Exp Brain Res. 1998 Aug;121(4):451-6. doi: 10.1007/s002210050480.
Mesaconitine, one of the main alkaloids contained in Aconiti tubers, is a centrally acting analgesic without affinity to opioid receptors. It has been reported that the antinociception is due to an interaction with the noradrenergic system. In the present study, the effect of mesaconitine on the uptake of noradrenaline and on neuronal activity was examined in rat hippocampus. Experiments were performed as a study of [3H]noradrenaline uptake into rat hippocampal synaptosomes. Mesoconitine inhibited [3H]noradrenaline uptake in a concentration-dependent manner with a Ki of 111.95+/-18 nM. In a further series of experiments, the effects of mesaconitine on the extracellularly recorded population spike were investigated in rat hippocampal slices. At a concentration of 10 nM, mesaconitine increased the amplitude of the postsynaptic population spike by 31.10%+/-6.7% of control and elicited one or two additional spikes. The presynaptic fiber spike and the field excitatory postsynaptic potential were not affected by this alkaloid. The enhancement of neuronal activity was abolished by 1 microM propranolol as well as by 1 microM timolol. It is concluded that mesoconitine increased the excitability in rat hippocampal pyramidal cells by an involvement of the noradrenergic system, with at least one mechanism being inhibition of noradrenaline uptake leading to an enhanced extraneuronal noradrenaline level.

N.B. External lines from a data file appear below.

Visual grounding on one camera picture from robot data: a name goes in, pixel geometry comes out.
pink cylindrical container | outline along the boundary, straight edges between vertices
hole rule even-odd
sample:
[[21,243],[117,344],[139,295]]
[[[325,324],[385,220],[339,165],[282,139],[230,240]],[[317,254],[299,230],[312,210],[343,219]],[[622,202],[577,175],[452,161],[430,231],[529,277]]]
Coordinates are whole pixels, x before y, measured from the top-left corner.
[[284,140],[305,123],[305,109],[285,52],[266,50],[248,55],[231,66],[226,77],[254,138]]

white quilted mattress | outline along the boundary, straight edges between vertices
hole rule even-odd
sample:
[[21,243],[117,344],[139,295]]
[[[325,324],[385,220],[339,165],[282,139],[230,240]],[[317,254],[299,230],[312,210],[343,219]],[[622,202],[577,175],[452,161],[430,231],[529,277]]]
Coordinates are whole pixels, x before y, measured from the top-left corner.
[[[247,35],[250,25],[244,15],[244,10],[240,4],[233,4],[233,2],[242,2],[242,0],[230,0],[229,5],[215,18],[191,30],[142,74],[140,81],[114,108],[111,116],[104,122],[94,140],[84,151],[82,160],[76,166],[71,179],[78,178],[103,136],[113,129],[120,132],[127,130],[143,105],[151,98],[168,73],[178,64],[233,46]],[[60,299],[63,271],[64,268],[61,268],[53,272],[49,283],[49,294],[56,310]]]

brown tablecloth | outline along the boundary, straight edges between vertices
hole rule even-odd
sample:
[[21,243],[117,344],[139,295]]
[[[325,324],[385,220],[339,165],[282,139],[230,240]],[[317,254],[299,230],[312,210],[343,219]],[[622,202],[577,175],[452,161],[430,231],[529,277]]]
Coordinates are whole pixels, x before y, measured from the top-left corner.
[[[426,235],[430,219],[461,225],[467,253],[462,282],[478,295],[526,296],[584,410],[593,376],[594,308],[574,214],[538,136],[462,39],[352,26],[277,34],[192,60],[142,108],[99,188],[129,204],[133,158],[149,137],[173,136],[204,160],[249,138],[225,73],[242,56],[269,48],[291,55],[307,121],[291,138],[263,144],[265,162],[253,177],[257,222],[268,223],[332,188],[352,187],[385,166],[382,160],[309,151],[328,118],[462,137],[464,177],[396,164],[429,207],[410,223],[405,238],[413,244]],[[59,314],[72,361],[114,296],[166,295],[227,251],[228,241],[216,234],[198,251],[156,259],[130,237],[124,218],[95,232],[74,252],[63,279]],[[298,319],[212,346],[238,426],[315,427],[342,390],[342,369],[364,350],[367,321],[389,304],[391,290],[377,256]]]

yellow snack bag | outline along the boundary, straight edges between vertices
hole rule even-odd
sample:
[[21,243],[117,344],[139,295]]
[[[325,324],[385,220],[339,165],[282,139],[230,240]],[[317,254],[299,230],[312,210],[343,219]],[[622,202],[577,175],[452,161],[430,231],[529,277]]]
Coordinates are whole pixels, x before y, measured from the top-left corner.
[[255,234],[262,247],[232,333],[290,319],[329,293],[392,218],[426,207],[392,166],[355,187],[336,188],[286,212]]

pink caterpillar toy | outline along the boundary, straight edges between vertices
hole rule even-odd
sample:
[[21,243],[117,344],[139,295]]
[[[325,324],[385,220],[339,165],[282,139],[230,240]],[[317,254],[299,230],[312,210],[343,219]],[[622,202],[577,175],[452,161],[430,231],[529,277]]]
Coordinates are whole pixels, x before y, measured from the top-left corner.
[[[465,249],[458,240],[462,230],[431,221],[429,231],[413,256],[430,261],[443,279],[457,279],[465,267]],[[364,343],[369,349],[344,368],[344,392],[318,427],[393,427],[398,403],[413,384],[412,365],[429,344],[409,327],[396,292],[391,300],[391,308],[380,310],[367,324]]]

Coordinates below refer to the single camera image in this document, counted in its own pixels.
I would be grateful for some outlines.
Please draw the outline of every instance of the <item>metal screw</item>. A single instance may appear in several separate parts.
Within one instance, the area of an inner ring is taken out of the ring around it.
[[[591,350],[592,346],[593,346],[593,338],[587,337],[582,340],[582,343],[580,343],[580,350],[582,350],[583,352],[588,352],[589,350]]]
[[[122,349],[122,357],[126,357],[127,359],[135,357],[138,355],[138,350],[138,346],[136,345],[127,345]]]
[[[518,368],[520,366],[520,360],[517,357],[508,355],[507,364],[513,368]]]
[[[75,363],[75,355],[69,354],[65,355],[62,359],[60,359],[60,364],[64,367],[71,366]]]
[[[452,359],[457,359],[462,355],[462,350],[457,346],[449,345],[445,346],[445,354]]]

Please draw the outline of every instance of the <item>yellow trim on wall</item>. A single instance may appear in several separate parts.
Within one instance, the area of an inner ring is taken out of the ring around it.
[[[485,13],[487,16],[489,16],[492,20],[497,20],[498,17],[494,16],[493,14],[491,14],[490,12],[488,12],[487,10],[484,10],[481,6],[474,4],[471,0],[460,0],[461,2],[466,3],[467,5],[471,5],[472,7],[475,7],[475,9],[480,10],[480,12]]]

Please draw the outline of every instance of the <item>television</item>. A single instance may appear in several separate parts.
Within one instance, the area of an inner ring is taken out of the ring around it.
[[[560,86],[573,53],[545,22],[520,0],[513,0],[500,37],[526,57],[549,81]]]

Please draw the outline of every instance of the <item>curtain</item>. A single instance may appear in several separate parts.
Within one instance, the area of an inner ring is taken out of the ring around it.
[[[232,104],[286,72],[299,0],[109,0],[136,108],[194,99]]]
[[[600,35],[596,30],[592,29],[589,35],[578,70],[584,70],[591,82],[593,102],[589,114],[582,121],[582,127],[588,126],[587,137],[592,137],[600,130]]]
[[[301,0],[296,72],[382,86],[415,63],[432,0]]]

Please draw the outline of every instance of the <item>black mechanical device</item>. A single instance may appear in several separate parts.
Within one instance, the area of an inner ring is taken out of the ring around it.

中乌头碱是乌头块根中含有的主要生物碱之一,是一种中枢性镇痛药,对阿片受体无亲和力。据报道,其镇痛作用是由于与去甲肾上腺素能系统相互作用所致。在本研究中,检测了中乌头碱对大鼠海马体中去甲肾上腺素摄取及神经元活性的影响。实验采用研究[3H]去甲肾上腺素摄取到大鼠海马体突触体中的方法进行。中乌头碱以浓度依赖性方式抑制[3H]去甲肾上腺素摄取,其Ki值为111.95±18 nM。在另一系列实验中,研究了中乌头碱对大鼠海马体切片细胞外记录的群体峰电位的影响。在浓度为10 nM时,中乌头碱使突触后群体峰电位的幅度增加了对照值的31.10%±6.7%,并引发了一两个额外的峰电位。该生物碱对突触前纤维峰电位和场兴奋性突触后电位无影响。1 μM普萘洛尔和1 μM噻吗洛尔均可消除神经元活性的增强。结论是,中乌头碱通过去甲肾上腺素能系统参与增加大鼠海马体锥体细胞的兴奋性,至少有一种机制是抑制去甲肾上腺素摄取导致细胞外去甲肾上腺素水平升高。